THE SIDNEY ARGUS - HERALD
Sidney, Fremont Co., Iowa
January 10, 1935
War Reminiscences of Imogene Veteran
F. M. Straight is an interesting and respected citizen of Imogene, the only civil war veteran left in that town. He recently passed his 90th birthday which was commemorated by a birthday dinner at the home of his daughter, Mrs. C. B. Abbott. Mr. Straight is living a quiet life and growing old gracefully. Young and old are glad to meet him in his daily walks about the little town. His temperate and wholesome living is giving its reward in a serene old age. At 17 years and 20 days of age Mr. Straight enlisted at St. Louis in Company E, 23rd Missouri Infantry and army preparations were made there. In April, 1862, he with his company boarded a river steamboat bound for Pittssburg Landing, Tennessee, where Grant's concentration forces were preparing to engage the confederate forces at Corinth, and as he says:
"We marched out to conflict. After the battle we returned home with decimated ranks to recruit our forces. We left St. Louis again for Bowling
Green, Kentucky, and marched through the eastern part of that state to western Tennessee, stopped to guard some cotton factories for a time, thence to Chattanooga where we had placed in our charge a drove of beef cattle which we were to guard through to Sherman's army on the Chattahootche river. We got through safely with the cattle and found Sherman's army resting temporrarily.

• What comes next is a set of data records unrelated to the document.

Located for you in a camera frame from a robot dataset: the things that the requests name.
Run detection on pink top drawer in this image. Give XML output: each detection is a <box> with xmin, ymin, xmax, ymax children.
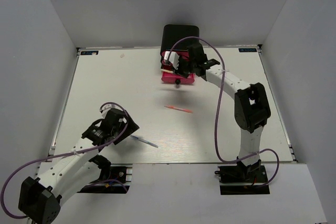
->
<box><xmin>161</xmin><ymin>50</ymin><xmax>188</xmax><ymax>61</ymax></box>

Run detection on yellow highlighter pen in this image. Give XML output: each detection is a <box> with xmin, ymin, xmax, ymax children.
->
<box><xmin>160</xmin><ymin>69</ymin><xmax>174</xmax><ymax>74</ymax></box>

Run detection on blue thin pen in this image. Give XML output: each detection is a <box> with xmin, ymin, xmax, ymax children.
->
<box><xmin>131</xmin><ymin>135</ymin><xmax>159</xmax><ymax>148</ymax></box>

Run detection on orange highlighter pen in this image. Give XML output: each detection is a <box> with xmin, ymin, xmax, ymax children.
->
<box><xmin>164</xmin><ymin>105</ymin><xmax>193</xmax><ymax>113</ymax></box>

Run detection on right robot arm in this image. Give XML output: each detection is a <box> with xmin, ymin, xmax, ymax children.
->
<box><xmin>169</xmin><ymin>42</ymin><xmax>271</xmax><ymax>182</ymax></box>

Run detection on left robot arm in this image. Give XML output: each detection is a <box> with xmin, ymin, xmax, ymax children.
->
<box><xmin>18</xmin><ymin>108</ymin><xmax>139</xmax><ymax>223</ymax></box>

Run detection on black drawer cabinet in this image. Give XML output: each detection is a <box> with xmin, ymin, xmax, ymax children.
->
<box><xmin>160</xmin><ymin>24</ymin><xmax>200</xmax><ymax>54</ymax></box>

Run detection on right blue table label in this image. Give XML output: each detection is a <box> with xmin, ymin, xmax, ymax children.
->
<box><xmin>238</xmin><ymin>48</ymin><xmax>257</xmax><ymax>52</ymax></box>

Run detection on blue table label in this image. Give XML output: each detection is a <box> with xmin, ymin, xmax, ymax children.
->
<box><xmin>80</xmin><ymin>50</ymin><xmax>99</xmax><ymax>56</ymax></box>
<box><xmin>238</xmin><ymin>48</ymin><xmax>257</xmax><ymax>52</ymax></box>

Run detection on left blue table label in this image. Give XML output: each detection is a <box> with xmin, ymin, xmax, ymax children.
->
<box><xmin>80</xmin><ymin>50</ymin><xmax>99</xmax><ymax>56</ymax></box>

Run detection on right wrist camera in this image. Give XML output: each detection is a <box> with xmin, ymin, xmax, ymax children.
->
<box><xmin>162</xmin><ymin>51</ymin><xmax>180</xmax><ymax>70</ymax></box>

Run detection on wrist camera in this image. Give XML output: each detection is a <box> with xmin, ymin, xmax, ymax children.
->
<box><xmin>99</xmin><ymin>103</ymin><xmax>116</xmax><ymax>119</ymax></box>
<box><xmin>162</xmin><ymin>51</ymin><xmax>180</xmax><ymax>70</ymax></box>

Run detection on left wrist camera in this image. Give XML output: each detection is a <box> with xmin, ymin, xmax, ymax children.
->
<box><xmin>99</xmin><ymin>103</ymin><xmax>116</xmax><ymax>119</ymax></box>

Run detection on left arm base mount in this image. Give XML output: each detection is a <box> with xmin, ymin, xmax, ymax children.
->
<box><xmin>79</xmin><ymin>165</ymin><xmax>133</xmax><ymax>194</ymax></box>

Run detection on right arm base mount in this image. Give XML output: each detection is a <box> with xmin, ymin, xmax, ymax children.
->
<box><xmin>214</xmin><ymin>159</ymin><xmax>270</xmax><ymax>196</ymax></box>

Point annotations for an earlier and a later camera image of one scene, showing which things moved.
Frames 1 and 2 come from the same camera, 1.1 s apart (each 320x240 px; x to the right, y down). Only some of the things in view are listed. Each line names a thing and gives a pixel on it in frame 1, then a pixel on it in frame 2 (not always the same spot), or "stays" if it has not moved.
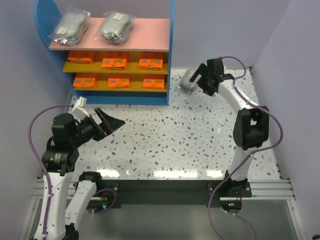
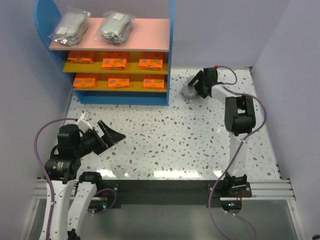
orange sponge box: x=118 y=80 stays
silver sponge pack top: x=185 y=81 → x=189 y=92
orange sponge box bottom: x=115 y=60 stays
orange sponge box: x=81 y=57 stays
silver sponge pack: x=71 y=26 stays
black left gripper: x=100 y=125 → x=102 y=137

"About June 20, we crossed the Chattahooche river on pontoons and had action with the confederates on the opposite side. Our enemies fell back to Atlanta, a mile distant, our army following up. Atlanta was a fortified stronghold. Our coprs was ordered out to take the confederate railroad at Jonesboro, Georgia, a task which we accomplished. It was the only railroad the confederates had, so with it out of their control they evacuated Atlanta, Then came the march through Georgia. My birthday fell on Novermber 10 during this march, and the election of Lincoln took place in that month. Our troops took Savannah by storm.
"On New Year's day, 1865, we boarded a ship for New York City, wearing our old, dirty, wornout uniforms. Snow fell prior to our landing and it was cold. The snow was deep. From New York to St. Louis we went by rail in citizens' clothes procured in New York.
"My life was uneventful up to 1900 except that we labored hard, had eleven children in our family, and made but little money. In 1900 I was fortunate in a farming venture and my finances improved."
Mr. Straight lived at New Market, in Council Bluffs four years, was in California for six or seven years, and the past seven years he has lived at Imogene.